Pat and Joe went out to dinner at a great seafood restaurant, and Joe indulged himself in a dozen oysters. Later that night, when they went to bed, Joe took out a book; propped himself up on some pillows and began to read. He felt the stare of Pat upon him, turned to look at her, and asked, “What?” Pat smiled and said, “I’m waiting to see if those oysters are going to kick in.”
A typical macho man married a typical good-looking lady and after the wedding, he laid down the following rules:
“I’ll be home when I want, if I want and at what time I want and I don’t expect any hassle from you. I expect a great dinner to be on the table unless I tell you that I won’t be home for dinner. I’ll go hunting, fishing, boozing and card-playing when I want with my old buddies and don’t you give me a hard time about it. Those are my rules; any comments?”
His new bride said, “No, that’s fine with me. Just understand that there will be sex here at seven o’clock every night….whether you’re here or not.”
The newlyweds undressed and got into bed. “Sweetheart,” asked the new wife.

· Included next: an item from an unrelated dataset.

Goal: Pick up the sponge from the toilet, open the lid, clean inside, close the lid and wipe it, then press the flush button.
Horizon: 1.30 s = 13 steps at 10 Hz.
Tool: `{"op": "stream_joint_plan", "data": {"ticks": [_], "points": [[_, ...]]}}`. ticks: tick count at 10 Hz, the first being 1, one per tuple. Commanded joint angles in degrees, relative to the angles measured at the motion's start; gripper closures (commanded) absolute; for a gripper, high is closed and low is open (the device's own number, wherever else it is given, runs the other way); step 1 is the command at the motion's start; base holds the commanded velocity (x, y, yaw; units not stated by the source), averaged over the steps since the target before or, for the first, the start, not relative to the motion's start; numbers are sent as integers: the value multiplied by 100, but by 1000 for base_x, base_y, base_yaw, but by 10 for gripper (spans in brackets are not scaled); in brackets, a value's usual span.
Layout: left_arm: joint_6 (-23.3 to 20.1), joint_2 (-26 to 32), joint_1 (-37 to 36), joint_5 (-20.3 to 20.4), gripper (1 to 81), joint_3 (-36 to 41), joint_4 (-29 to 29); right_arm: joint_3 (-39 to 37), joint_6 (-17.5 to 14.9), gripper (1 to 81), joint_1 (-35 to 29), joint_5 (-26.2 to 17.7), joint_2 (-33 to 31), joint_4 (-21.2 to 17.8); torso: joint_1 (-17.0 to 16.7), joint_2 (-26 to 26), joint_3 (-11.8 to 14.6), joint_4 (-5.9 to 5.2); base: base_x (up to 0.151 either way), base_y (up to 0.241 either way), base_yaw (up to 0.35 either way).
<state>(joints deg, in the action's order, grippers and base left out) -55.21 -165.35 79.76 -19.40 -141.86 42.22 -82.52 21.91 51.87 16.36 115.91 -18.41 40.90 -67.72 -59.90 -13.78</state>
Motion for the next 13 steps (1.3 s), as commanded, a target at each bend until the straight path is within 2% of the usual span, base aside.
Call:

“Could you please hand me that jar of Vaseline over there?” “Baby, you aren’t going to need any Vaseline,” he growled amorously. But at her insistence, he handed it over, and she proceeded to smear it liberally all over her crotch. After watching this procedure, the husband asked the wife a favor. “Remember that long string of pearls I gave your for an engagement present? Could you get them out of the bureau for me?” “Of course, love.” Replied his bride, “but whatever do you want them for?” “Well,” he explained, looking at the Vaseline smeared all over her, “if you think I’m going into a mess like that without chains, you’re crazy!”